El detenido por la muerte de Laura había sido condenado por matar a machetazos a una anciana

Bernardo Montoya, según la sentencia, mató a sangre fría, a una octogenaría para evitar que declarase en el juicio contra él

MELCHOR SÁIZ-PARDOMadrid

Bernardo Montoya Navarro ya sabía lo que era matar antes de asesinar presuntamente a Laura Luelmo el miércoles de la pasada semana en El Campillo. Lo había hecho, a sangre fría y con un machete, con una octogenaria a la que asesinó en 1995 para evitar que declarara contra él tras haber asaltado su casa anteriormente para robarle y herirla, en esa primera ocasión, de gravedad.

Montoya, según la sentencia a la que ha tenido acceso este periódico, fue condenado por la Audiencia Provincial de Huelva a 17 años y 7 meses de cárcel por asesinar a una anciana de 82 años de edad el día 13 de diciembre de 1995 en la localidad de Cortegana.

Tras el veredicto de culpabilidad emitido por un jurado popular, la Sección Primera de la Audiencia Provincial de Huelva le condenó en noviembre de 1997 a 15 años de prisión y la prohibición de volver a Cortegana durante un periodo de 5 años por un delito de asesinato, a 2 años y 7 meses de cárcel y el pago de una multa de 2.700 euros por un delito de obstrucción a la justicia, y a la pena de 2 meses de arresto mayor y 600 euros de multa por un delito de allanamiento de morada.

Asimismo, la Audiencia le condenó a indemnizar al hijo de la víctima con 72.000 euros en concepto de responsabilidad civil «por los perjuicios causados y derivados del fallecimiento de su madre».
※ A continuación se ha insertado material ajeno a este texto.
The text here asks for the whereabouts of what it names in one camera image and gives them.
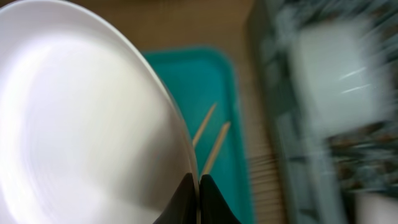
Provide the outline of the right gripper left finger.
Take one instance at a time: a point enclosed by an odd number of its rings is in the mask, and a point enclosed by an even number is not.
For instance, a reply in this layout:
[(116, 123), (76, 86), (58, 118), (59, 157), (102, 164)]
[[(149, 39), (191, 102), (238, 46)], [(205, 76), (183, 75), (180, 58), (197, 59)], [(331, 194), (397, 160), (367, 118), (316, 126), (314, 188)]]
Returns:
[(192, 173), (183, 177), (164, 211), (154, 224), (196, 224), (197, 196)]

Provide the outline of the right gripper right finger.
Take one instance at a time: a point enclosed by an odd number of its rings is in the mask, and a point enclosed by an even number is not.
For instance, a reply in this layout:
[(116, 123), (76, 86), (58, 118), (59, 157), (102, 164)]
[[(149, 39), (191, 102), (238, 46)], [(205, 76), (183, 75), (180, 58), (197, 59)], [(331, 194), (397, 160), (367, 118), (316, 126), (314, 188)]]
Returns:
[(229, 208), (211, 175), (203, 175), (199, 187), (202, 224), (241, 224)]

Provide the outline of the wooden chopstick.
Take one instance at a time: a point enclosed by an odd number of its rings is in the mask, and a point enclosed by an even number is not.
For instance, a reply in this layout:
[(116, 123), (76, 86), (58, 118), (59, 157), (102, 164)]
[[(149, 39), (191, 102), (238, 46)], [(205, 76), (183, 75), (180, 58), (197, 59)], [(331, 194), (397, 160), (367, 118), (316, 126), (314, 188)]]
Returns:
[(231, 126), (231, 123), (229, 121), (226, 122), (224, 125), (222, 125), (222, 127), (221, 127), (221, 129), (220, 129), (220, 131), (218, 133), (218, 136), (216, 138), (216, 141), (215, 141), (215, 143), (214, 143), (214, 145), (213, 145), (213, 147), (211, 149), (211, 152), (208, 155), (206, 163), (205, 163), (205, 165), (203, 167), (203, 170), (201, 172), (201, 176), (207, 175), (207, 174), (209, 174), (211, 172), (211, 169), (212, 169), (212, 167), (213, 167), (213, 165), (214, 165), (214, 163), (216, 161), (216, 158), (217, 158), (217, 156), (218, 156), (218, 154), (220, 152), (220, 149), (221, 149), (221, 147), (223, 145), (223, 142), (225, 140), (225, 137), (226, 137), (226, 135), (228, 133), (228, 130), (229, 130), (230, 126)]
[(208, 122), (209, 122), (209, 120), (210, 120), (210, 118), (211, 118), (216, 106), (217, 106), (217, 103), (214, 103), (210, 107), (210, 109), (208, 110), (208, 112), (205, 115), (205, 117), (203, 118), (203, 121), (201, 122), (199, 128), (197, 129), (197, 131), (196, 131), (196, 133), (195, 133), (195, 135), (193, 137), (193, 140), (192, 140), (193, 148), (196, 148), (196, 146), (197, 146), (197, 144), (198, 144), (198, 142), (199, 142), (199, 140), (201, 138), (201, 135), (203, 134), (203, 132), (204, 132), (204, 130), (205, 130), (205, 128), (206, 128), (206, 126), (207, 126), (207, 124), (208, 124)]

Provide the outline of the large white pink plate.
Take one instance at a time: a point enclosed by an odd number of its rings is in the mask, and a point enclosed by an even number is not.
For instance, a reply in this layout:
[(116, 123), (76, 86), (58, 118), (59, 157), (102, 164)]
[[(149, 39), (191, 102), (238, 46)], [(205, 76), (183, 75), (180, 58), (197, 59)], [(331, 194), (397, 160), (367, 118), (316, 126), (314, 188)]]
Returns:
[(1, 222), (154, 223), (197, 171), (135, 46), (67, 1), (1, 8)]

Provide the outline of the grey green ceramic bowl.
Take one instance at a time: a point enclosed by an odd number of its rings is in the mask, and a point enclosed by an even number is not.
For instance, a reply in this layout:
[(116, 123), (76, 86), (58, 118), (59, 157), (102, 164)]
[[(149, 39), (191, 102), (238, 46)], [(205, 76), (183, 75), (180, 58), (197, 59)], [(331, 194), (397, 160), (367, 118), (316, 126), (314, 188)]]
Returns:
[(289, 49), (305, 122), (322, 138), (392, 118), (394, 92), (379, 32), (366, 18), (300, 30)]

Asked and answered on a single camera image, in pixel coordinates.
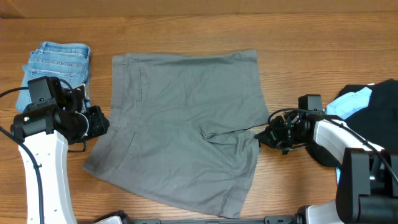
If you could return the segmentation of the folded blue jeans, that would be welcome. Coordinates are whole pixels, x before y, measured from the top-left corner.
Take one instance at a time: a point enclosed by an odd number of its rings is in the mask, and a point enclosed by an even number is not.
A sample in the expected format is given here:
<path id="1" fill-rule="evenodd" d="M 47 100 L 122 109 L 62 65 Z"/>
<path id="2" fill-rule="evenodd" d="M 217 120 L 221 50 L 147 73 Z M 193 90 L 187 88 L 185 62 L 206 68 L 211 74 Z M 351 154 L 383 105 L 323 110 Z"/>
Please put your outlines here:
<path id="1" fill-rule="evenodd" d="M 91 49 L 85 44 L 42 42 L 22 66 L 21 86 L 26 87 L 28 81 L 43 76 L 63 79 L 74 88 L 81 84 L 89 86 L 90 57 Z"/>

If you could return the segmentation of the light blue shirt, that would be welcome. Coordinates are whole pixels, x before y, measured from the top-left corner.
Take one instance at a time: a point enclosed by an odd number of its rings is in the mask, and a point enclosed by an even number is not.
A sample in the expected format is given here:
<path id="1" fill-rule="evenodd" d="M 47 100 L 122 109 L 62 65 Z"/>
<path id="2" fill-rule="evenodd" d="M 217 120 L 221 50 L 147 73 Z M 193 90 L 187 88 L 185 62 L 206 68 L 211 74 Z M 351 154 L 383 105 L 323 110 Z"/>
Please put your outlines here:
<path id="1" fill-rule="evenodd" d="M 368 85 L 347 85 L 338 96 L 326 106 L 327 115 L 347 119 L 369 105 L 372 89 Z"/>

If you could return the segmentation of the grey shorts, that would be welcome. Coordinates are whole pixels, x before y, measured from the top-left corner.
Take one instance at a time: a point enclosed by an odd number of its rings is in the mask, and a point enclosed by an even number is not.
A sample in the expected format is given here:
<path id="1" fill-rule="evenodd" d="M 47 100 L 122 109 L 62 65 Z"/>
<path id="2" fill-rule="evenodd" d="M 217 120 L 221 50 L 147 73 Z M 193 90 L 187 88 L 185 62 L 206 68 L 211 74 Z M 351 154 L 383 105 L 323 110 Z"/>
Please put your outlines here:
<path id="1" fill-rule="evenodd" d="M 238 218 L 266 124 L 257 52 L 113 57 L 108 132 L 83 168 L 136 195 Z"/>

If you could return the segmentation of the black garment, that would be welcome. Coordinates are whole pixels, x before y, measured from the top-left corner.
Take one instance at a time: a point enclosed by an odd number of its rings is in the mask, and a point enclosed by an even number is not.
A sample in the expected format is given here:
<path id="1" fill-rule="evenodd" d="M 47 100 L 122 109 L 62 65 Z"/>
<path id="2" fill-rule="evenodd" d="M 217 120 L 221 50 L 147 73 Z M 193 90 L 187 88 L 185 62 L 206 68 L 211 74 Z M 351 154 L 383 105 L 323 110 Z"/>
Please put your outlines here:
<path id="1" fill-rule="evenodd" d="M 344 121 L 363 138 L 387 151 L 396 151 L 397 80 L 390 79 L 368 86 L 372 89 L 368 107 Z"/>

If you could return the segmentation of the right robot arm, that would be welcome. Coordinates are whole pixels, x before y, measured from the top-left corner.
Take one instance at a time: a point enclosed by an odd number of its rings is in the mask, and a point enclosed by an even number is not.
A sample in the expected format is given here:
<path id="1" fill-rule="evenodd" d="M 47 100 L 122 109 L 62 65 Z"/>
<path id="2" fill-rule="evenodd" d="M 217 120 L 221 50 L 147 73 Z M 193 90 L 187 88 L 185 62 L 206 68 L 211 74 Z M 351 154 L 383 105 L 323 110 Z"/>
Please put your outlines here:
<path id="1" fill-rule="evenodd" d="M 299 208 L 292 223 L 397 223 L 397 154 L 327 115 L 320 95 L 272 113 L 255 138 L 287 154 L 304 147 L 321 165 L 340 170 L 336 197 Z"/>

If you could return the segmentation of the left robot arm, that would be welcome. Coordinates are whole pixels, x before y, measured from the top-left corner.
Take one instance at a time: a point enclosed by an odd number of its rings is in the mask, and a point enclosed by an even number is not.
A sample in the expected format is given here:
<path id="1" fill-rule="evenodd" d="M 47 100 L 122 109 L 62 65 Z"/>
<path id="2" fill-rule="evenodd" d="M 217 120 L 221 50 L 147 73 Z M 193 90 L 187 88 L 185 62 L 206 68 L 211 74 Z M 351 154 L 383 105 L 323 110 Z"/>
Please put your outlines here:
<path id="1" fill-rule="evenodd" d="M 99 106 L 88 107 L 85 85 L 62 87 L 57 77 L 30 80 L 32 100 L 14 117 L 27 192 L 28 223 L 76 223 L 67 175 L 72 144 L 106 134 L 109 121 Z"/>

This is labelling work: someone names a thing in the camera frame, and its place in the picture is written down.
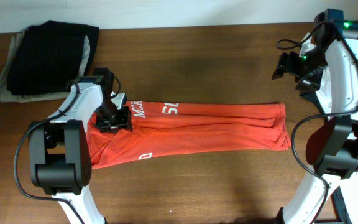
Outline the red printed t-shirt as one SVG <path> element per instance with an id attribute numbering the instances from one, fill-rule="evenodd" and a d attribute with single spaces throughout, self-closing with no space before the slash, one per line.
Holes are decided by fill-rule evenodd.
<path id="1" fill-rule="evenodd" d="M 132 130 L 86 132 L 94 169 L 153 157 L 249 149 L 287 150 L 283 103 L 221 105 L 129 101 Z"/>

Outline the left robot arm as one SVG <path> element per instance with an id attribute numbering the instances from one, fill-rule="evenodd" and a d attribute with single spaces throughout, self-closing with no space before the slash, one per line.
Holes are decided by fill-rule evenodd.
<path id="1" fill-rule="evenodd" d="M 45 121 L 30 125 L 31 181 L 62 206 L 70 223 L 106 222 L 89 187 L 92 168 L 86 132 L 92 116 L 100 133 L 131 131 L 126 95 L 113 92 L 115 81 L 108 68 L 74 79 L 61 107 Z"/>

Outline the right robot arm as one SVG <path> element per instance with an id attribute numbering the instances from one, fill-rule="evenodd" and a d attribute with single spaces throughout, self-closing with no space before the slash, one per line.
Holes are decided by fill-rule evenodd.
<path id="1" fill-rule="evenodd" d="M 309 137 L 305 176 L 275 222 L 314 223 L 331 194 L 358 173 L 358 22 L 327 9 L 282 51 L 273 78 L 289 73 L 301 93 L 315 93 L 325 123 Z"/>

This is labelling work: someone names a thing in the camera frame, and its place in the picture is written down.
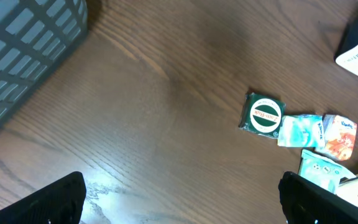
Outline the teal small tissue pack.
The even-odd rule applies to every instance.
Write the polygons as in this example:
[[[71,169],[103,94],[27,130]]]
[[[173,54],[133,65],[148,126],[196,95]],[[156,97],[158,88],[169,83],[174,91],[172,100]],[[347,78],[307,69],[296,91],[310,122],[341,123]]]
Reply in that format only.
[[[323,116],[285,115],[282,118],[277,144],[281,147],[323,147]]]

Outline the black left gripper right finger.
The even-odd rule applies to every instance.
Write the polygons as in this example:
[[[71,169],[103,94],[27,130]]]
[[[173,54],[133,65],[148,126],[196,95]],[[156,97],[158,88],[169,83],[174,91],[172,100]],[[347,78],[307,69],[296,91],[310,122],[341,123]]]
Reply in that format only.
[[[288,224],[358,224],[358,207],[287,171],[278,185],[280,203]]]

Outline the teal long snack packet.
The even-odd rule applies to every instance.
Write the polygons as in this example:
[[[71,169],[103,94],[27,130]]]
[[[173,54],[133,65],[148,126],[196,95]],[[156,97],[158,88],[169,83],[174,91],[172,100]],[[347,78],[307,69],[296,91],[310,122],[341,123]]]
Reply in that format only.
[[[335,194],[343,178],[353,179],[356,175],[333,160],[303,149],[298,175]]]

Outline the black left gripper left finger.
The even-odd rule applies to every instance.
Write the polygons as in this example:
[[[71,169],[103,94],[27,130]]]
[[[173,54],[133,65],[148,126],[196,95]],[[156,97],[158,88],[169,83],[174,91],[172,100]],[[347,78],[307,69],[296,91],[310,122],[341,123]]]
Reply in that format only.
[[[79,224],[86,197],[75,171],[0,210],[0,224]]]

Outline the green round-logo box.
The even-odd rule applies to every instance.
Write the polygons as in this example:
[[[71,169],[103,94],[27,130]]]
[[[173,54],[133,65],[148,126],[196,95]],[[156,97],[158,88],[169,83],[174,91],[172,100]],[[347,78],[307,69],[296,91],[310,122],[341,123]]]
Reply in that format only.
[[[286,104],[271,97],[246,95],[239,128],[272,139],[278,138]]]

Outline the orange small tissue pack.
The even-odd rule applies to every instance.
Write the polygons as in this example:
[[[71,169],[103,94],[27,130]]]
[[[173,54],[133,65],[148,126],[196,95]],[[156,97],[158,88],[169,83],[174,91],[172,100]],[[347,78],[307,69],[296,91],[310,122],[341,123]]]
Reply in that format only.
[[[335,161],[350,159],[356,141],[357,124],[340,115],[326,114],[323,129],[324,145],[315,151]]]

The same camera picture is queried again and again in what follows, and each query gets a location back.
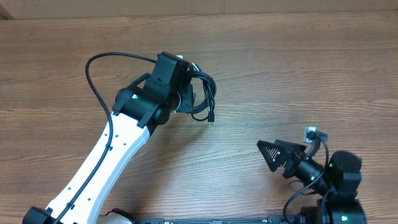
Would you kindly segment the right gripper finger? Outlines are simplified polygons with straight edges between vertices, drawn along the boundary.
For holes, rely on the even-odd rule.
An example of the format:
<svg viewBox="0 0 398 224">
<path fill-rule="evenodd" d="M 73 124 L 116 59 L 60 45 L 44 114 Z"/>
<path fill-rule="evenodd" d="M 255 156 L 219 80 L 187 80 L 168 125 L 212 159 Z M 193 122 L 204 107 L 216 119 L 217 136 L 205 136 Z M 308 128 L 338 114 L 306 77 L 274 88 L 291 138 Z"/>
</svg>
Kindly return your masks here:
<svg viewBox="0 0 398 224">
<path fill-rule="evenodd" d="M 305 152 L 306 146 L 303 144 L 297 144 L 294 142 L 288 142 L 283 140 L 275 140 L 274 144 L 280 149 L 282 152 Z"/>
<path fill-rule="evenodd" d="M 263 155 L 271 172 L 283 166 L 287 160 L 288 152 L 282 152 L 273 142 L 258 141 L 257 147 Z"/>
</svg>

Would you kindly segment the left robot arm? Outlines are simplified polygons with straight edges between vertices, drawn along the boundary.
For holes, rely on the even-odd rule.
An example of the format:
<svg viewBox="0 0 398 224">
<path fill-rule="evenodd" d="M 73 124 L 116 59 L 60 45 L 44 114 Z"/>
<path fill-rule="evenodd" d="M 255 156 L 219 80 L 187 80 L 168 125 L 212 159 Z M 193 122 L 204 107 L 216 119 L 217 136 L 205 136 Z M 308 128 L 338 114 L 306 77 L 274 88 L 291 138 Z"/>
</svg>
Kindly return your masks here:
<svg viewBox="0 0 398 224">
<path fill-rule="evenodd" d="M 173 112 L 191 112 L 197 66 L 168 52 L 153 63 L 152 72 L 118 91 L 111 109 L 99 100 L 108 122 L 98 142 L 67 186 L 45 209 L 30 208 L 23 224 L 97 223 L 111 189 L 156 127 Z"/>
</svg>

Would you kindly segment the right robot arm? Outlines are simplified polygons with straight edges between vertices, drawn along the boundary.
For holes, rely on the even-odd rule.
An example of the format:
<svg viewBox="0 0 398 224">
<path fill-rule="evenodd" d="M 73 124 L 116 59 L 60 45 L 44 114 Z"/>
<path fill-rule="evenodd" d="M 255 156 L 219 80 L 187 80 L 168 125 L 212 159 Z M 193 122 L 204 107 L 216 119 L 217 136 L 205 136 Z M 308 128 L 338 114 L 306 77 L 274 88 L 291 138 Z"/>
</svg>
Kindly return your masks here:
<svg viewBox="0 0 398 224">
<path fill-rule="evenodd" d="M 276 140 L 274 142 L 258 141 L 257 147 L 265 158 L 269 169 L 275 172 L 283 167 L 282 176 L 286 179 L 296 177 L 303 183 L 292 199 L 312 190 L 312 194 L 322 197 L 312 207 L 303 207 L 300 212 L 290 217 L 287 207 L 283 208 L 282 223 L 367 223 L 365 212 L 356 198 L 361 183 L 360 158 L 348 151 L 336 151 L 326 158 L 321 165 L 305 157 L 306 146 Z"/>
</svg>

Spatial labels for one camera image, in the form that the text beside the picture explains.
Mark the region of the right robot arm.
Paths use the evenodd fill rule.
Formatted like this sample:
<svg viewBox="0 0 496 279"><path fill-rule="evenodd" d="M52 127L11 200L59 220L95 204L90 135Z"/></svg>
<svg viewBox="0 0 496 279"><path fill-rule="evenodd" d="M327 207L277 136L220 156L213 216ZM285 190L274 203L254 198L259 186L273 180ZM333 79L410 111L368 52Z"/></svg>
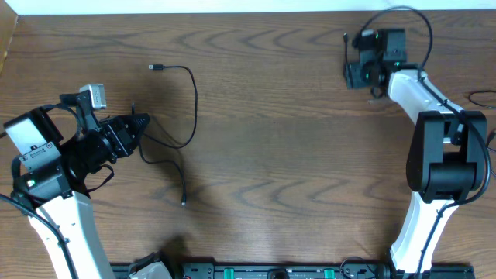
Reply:
<svg viewBox="0 0 496 279"><path fill-rule="evenodd" d="M481 195L491 174L479 111L452 103L417 64L407 61L404 29L363 29L352 45L359 60L345 62L349 89L370 88L398 104L415 125L406 162L412 194L404 224L379 278L441 278L462 267L434 268L432 255L450 216Z"/></svg>

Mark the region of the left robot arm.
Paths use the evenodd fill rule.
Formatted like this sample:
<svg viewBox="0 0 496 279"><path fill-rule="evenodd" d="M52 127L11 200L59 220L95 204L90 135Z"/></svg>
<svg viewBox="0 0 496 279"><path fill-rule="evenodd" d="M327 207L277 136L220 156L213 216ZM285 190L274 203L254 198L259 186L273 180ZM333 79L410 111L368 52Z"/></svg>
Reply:
<svg viewBox="0 0 496 279"><path fill-rule="evenodd" d="M113 278L98 238L90 190L85 178L110 169L137 148L148 114L95 120L92 110L78 109L76 133L64 140L45 105L5 123L19 150L12 162L13 190L8 201L29 217L59 278Z"/></svg>

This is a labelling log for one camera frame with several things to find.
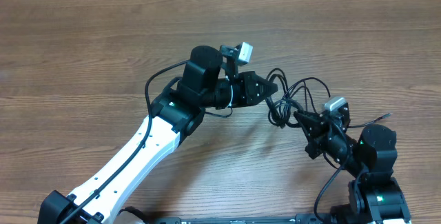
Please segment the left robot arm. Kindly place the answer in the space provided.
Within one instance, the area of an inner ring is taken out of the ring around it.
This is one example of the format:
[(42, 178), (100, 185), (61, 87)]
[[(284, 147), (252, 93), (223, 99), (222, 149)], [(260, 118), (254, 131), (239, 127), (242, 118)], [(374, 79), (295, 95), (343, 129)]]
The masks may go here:
[(125, 202), (202, 123), (206, 110), (257, 105), (277, 92), (275, 83), (254, 71), (238, 71), (249, 63), (252, 50), (248, 43), (193, 48), (182, 62), (182, 76), (173, 78), (153, 101), (146, 101), (148, 115), (136, 134), (67, 196), (51, 192), (41, 204), (37, 223), (148, 223), (141, 211)]

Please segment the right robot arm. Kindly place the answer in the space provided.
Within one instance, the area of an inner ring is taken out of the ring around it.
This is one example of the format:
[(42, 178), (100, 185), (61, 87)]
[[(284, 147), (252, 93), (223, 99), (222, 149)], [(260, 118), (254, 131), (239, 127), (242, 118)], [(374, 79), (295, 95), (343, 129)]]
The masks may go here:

La Audiencia consideró probado que los hechos tuvieron lugar sobre las 23,30 horas del día 13 de diciembre de 1995, cuando Bernardo Montoya., provisto de un machete «y con la finalidad de acabar con la vida» de la víctima, penetró en el domicilio de ésta «para impedir que pudiera declarar en su contra» en un juicio que se iba a celebrar contra el condenado por delitos de allanamiento de morada y lesiones causadas a la fallecida.

De este modo, el encausado entró en la vivienda de la víctima «a través del hueco de una de las ventanas de la casa, cuyo cristal abrió de un empujón», y, una vez en el dormitorio, Montoya. «se agazapó detrás de la puerta de la habitación» y, «de forma sorpresiva e inopinada y sin mediar palabra, acometió» a la mujer con el machete que portaba al entrar ella en dicha habitación.

Así, y según recoge la sentencia, le asestó una puñalada en la región dorsal, cayendo la mujer al suelo, tras lo que el condenado «se abalanzó sobre ella y le propinó otras seis puñaladas en el cuello» que le causaron la muerte.

Montoya, que ingresó en prisión por estos hechos el 18 de diciembre de 1995, sufría una grave adicción a la heroína y a la cocaína desde hacía varios años y en el momento de ocurrir los hechos tenía levemente afectada su voluntad, motivo por el que la Audiencia Provincial le aplicó el delito de asesinato una atenuante analógica.

Aquella sentencia se consideró ya cumplida en el año 2013, aunque Montoya no abandonó la cárcel hasta octubre de este año porque tenía pendiente la condena por dos robos con fuerza.